32 Ark. 43 | Ark. | 1877
Tewksbury brought an action of debt in Conway Circuit ' Court, upon the transcript of a judgment rendered in the State of Ohio, against Egan.
The declaration is drawn in the common law form of debt upon a record, and sets forth fully the proceedings and judgment of the court with profert, as follows:
“ As by the records and proceedings in said court now remaining, more fully appear, a copy of which record duly authenticated, the plaintiff now here in court produces.”
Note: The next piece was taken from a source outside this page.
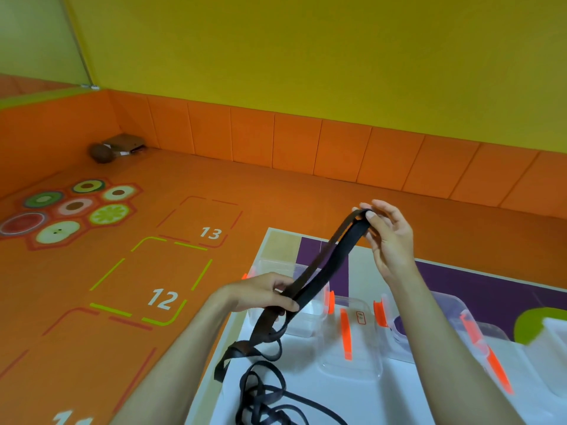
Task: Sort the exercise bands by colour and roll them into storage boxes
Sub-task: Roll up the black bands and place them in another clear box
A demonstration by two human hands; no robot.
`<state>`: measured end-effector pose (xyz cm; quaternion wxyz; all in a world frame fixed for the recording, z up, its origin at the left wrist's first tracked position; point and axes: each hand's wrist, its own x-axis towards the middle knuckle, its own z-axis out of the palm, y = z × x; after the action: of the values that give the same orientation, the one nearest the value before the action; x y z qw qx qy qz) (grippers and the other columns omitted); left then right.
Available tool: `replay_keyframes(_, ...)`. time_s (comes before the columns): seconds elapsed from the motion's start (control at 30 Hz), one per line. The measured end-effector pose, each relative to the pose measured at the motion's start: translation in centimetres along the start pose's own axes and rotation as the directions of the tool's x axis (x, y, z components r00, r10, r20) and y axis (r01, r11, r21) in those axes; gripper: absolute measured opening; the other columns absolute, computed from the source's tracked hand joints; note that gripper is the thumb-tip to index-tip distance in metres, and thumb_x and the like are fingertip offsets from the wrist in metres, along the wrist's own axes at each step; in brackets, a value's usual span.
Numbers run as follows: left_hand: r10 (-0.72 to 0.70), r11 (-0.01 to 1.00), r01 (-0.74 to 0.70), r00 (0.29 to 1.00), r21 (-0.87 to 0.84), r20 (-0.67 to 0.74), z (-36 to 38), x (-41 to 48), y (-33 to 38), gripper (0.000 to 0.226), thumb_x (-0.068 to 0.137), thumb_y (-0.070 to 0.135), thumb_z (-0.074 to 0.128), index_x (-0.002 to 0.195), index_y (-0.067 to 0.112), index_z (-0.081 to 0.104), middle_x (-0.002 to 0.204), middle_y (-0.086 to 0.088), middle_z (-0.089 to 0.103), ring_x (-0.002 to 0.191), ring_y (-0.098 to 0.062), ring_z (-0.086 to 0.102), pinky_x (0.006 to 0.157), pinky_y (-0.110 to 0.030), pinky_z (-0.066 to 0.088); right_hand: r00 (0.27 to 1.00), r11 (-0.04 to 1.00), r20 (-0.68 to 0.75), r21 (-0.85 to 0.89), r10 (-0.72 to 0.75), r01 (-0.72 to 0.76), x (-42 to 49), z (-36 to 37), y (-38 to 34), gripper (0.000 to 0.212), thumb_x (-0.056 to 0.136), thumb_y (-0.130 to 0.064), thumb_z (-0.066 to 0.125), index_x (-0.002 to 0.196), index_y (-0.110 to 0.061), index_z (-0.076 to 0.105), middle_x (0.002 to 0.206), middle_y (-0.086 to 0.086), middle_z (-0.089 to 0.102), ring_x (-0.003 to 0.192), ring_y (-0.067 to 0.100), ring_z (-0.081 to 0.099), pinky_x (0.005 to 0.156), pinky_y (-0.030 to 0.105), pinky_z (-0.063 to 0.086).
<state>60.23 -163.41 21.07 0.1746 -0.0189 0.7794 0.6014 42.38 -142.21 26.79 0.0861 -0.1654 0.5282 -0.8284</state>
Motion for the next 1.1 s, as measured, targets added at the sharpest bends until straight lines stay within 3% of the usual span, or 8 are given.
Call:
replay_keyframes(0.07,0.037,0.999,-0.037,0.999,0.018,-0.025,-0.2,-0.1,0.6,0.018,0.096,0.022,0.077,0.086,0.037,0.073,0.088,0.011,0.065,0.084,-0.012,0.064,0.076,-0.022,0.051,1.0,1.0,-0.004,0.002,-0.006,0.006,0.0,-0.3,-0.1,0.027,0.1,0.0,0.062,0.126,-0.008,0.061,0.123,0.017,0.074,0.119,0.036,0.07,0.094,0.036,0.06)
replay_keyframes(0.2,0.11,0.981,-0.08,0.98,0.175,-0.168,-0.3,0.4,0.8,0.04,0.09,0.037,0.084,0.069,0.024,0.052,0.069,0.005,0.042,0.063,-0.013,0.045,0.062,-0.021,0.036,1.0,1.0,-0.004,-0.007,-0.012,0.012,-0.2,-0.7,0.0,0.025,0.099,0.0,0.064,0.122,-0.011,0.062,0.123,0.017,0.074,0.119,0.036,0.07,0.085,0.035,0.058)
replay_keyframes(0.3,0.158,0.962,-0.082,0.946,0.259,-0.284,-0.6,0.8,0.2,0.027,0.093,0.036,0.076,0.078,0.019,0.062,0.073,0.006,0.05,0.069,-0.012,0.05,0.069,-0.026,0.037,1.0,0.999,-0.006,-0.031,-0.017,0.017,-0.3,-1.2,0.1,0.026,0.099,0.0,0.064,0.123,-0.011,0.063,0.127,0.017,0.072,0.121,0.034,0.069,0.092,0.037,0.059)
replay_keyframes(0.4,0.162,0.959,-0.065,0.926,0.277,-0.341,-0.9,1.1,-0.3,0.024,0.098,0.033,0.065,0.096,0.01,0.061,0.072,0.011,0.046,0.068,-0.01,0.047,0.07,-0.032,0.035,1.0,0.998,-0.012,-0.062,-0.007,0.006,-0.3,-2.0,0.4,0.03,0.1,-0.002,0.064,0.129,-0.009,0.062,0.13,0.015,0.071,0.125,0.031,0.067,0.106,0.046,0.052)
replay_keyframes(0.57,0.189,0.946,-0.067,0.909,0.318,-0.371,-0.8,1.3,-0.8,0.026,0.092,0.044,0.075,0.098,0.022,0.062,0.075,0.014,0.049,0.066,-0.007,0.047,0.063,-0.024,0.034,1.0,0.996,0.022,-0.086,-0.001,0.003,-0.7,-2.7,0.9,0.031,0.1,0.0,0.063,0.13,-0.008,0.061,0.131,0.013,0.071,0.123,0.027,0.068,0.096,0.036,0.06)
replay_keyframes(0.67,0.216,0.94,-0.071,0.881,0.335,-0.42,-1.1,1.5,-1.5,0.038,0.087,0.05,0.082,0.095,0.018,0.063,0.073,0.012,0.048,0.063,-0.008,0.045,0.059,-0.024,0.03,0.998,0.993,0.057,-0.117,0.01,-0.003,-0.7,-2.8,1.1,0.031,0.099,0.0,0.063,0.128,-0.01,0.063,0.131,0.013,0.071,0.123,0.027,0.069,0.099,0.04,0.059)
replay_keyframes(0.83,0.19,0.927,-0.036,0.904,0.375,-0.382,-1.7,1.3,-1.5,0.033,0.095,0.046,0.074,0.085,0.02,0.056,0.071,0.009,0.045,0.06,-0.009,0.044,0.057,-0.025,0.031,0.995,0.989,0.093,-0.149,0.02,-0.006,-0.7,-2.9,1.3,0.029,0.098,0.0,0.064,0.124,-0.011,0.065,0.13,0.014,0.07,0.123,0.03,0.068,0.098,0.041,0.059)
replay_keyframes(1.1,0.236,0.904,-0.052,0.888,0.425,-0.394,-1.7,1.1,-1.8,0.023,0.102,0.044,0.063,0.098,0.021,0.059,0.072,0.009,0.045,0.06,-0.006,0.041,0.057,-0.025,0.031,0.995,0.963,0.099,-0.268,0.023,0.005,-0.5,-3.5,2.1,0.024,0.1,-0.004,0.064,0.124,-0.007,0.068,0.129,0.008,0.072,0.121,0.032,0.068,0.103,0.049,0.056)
The defendant appeared and filed what he claims to be a plea in bar, which is as follows:
“ Comes the defendant, W. P. Egan, by his attorney, and for plea to said plaintiff’s bill of complaint says, that there is no such record on file, or exhibited to the court as mentioned in said plaintiffs complaint; of this he prays judgment for costs.”
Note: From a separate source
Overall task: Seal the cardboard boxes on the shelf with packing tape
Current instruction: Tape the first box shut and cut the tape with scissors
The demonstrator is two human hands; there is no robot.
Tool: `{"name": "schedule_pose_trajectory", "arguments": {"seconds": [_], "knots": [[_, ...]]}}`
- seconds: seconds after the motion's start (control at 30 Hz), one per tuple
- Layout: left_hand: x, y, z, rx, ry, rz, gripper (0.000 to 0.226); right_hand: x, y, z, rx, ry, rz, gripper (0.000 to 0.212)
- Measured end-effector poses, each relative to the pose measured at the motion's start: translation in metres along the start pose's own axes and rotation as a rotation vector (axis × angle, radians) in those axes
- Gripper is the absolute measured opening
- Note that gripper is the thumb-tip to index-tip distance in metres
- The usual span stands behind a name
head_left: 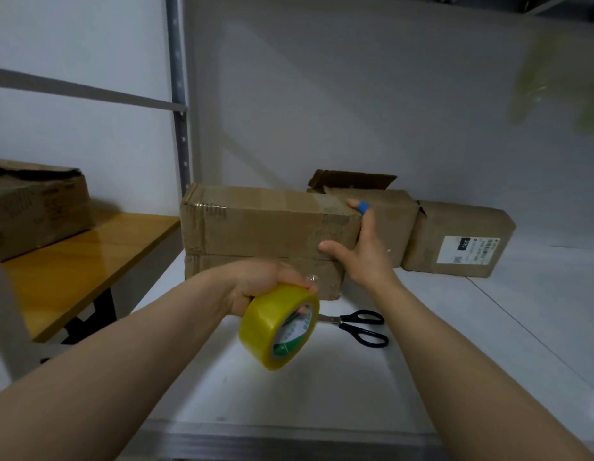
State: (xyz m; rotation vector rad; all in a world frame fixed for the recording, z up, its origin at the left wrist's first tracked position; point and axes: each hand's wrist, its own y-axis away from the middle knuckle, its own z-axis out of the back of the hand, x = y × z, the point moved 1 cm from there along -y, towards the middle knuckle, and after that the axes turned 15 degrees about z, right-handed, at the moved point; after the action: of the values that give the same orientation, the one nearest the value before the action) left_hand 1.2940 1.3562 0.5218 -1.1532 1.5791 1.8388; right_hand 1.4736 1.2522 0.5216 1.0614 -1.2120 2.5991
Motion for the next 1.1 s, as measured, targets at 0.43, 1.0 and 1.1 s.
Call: {"name": "schedule_pose_trajectory", "arguments": {"seconds": [0.43, 1.0, 1.1], "knots": [[0.003, 0.006, 0.004, 0.025, -0.008, -0.014, 0.042, -0.005, -0.002, -0.015, -0.07, 0.022, -0.053, 0.11], [-0.007, 0.071, 0.013, 0.229, -0.09, -0.079, 0.017, 0.062, -0.023, 0.059, 0.229, -0.107, -0.434, 0.049], [-0.015, 0.09, 0.01, 0.285, -0.143, -0.101, 0.018, 0.057, -0.006, 0.07, 0.488, 0.036, -0.561, 0.05]]}}
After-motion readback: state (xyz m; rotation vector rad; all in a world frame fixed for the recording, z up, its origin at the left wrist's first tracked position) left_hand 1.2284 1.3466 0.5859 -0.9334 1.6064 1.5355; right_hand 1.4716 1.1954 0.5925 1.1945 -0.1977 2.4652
The record entry is, that the cause came on to be heard by the court'on the plea of nul tiel record, wherefore it is considered and adjudged by the court, that the plea is insufficient in law to bar the plaintiff’s action. The defendant interposed no other defense, and judgment was rendered for plaintiff.
Counsel for appellant objects, that as there was no demurrer to the plea, it was irregular for the court to pass upon its sufficiency ; that an issue of nul tiel record having been tendered, the court should have passed upon the issue of record, or no record. ' If, in fact, there had been a plea of nul tiel record filed, and the sufficiency thereof not raised by demurrer, no question as to the sufficiency of the plea being before the court, no judgment could be passed upon it. But we apprehend that the paper filed as a plea of nul tiel record can scarcely be considered such. It neither traverses, nor attempts to traverse, any allegation in the declaration, nor does it deny that there was such record of judgment and recovery as declared upon, but only denies that such record is on file or exhibited.
According to the common law rule of practice, in pleading, the plaintiff was not bound to file the instrument, and could only be made to produce it for the inspection of the defendant, and to furnish him a copy of it, upon his prayer of oyer for that purpose. When, says Gould in his work on pleading, ch. 2, sec. 21, “an action is founded upon a deed or other instrument pleaded with profert, before the defendant can be required to plead to the action, he is entitled to oyer of the instrument; according to the common law form of pleading, the offer to bring the instrument declared upon into court, is in effect holding it ready to be produced, when, upon oyer, required to do so.
By our Civil Code of Practice, sec. 148, the party relying upon a deed or other writing, should (if in his power) file the same Avith his complaint, and if he failed to do this, it might be reqnired of him by the court upon motion for that purpose. The proceeding by motion is by our Code of Practice substituted for a common law prayer of oyer, the object of both being to bring the instrument declared upon before the court, and before which time the defendant is not required to answer the complaint.
The objection filed by the defendant, that the record sued upon had not been filed, when, in fact, he had neither made prayer of oyer under the common law practice, nor moved the court to have the record filed under the Code Practice, was certainly no defense to the action, nor intended to put any allegation of the declaration in issue, and upon motion it should have been stricken out as a nullity, and judgment .rendered for want of plea. Crary v. Beebe, 4 Ark., 206; Badgett v. Martin, 7 Eng., 743.
In this instance the legal effect of the judgment of the court, that the plea was insufficient, was that it was no defense. The defendant declined to plead further, and judgment was properly rendered nil dicit in favor of the plaintiff for the sum demanded in his declaration. Finding no error in the judgment of the Circuit Court, the same is in all things affirmed.